Passava hoje pela estrada nacional nº 347, sim essa, presumindo que se perguntem, mas onde raio fica esta estrada? Bem é "la mia strada ". Aquela que percorro entre dois pontos, que se fincaram e estabeleceram no meu quotidiano. Atravessa várias aldeias com nomes assim; Sebal, Figueiró do Campo, Belide, Casével, etc., etc. Terras e gntes muito conhecidas. Diria O'Neill, perto de "um Portugal desconhecido que espera por si". Ora, neste Portugal, desconhecido, pendurado num poste de electricidade, um cartaz de plástico. Objectos da contemporaneidade provinciana que nos atravessa os dias... postes de electricidade e neles, pendurados, cartazes em plástico.

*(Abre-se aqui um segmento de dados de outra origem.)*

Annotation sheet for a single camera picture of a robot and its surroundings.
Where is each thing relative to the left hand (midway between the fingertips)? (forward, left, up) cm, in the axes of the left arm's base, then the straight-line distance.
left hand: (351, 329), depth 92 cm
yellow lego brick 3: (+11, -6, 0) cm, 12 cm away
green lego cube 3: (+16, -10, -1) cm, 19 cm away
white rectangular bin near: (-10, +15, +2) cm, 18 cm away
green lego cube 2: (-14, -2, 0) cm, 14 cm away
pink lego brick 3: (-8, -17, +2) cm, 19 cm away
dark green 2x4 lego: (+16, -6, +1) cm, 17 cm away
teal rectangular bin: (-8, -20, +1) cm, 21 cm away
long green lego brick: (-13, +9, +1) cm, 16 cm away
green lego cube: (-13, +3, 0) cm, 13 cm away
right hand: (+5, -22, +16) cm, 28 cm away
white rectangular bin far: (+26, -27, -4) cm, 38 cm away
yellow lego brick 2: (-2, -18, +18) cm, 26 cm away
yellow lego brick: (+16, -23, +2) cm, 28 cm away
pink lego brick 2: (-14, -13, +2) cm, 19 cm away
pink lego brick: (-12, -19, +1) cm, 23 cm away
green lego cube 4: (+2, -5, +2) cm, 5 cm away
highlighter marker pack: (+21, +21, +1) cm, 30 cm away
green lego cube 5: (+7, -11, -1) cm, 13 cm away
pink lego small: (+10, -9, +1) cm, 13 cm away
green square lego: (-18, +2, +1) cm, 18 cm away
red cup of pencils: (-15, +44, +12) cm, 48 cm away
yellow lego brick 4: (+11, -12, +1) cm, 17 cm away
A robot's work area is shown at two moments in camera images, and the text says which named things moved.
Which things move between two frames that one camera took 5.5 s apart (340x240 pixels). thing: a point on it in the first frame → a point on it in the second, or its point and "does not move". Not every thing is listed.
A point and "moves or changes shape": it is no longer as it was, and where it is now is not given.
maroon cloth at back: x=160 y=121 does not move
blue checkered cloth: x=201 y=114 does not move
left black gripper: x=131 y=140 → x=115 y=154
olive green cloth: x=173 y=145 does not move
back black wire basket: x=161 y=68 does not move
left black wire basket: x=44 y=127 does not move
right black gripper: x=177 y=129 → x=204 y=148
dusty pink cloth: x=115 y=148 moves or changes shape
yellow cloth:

Mas o que tinha de interessante este cartaz? Respondo: anunciava para esta noite, 8 de Março, um espectáculo de "striptease" masculino, numa dessas aldeias que a nacional 347 atravessa. Em letra gorda o alibi  da festa e motivo principal: a comemoração do Dia da Mulher. A possível, numa aldeia. Bem hajam Mulheres dessa aldeia. De todas as aldeias deste país que, deste modo, se associam à comemoração deste dia. E mais não direi. Para quê? Gosto da perspectiva que se tenta inculcar nas mulheres de amanhã. A questão do "homem-objecto " não é para aqui chamada. Se as mulheres se deixam transformar em objecto ou, se os homens, pretendam que estas apenas o sejam, são perspectivas que não pretendemos abordar. Absolutamente. O que me chamou a atenção foi a perspectiva libertadora da proposta. Vou ali e já venho.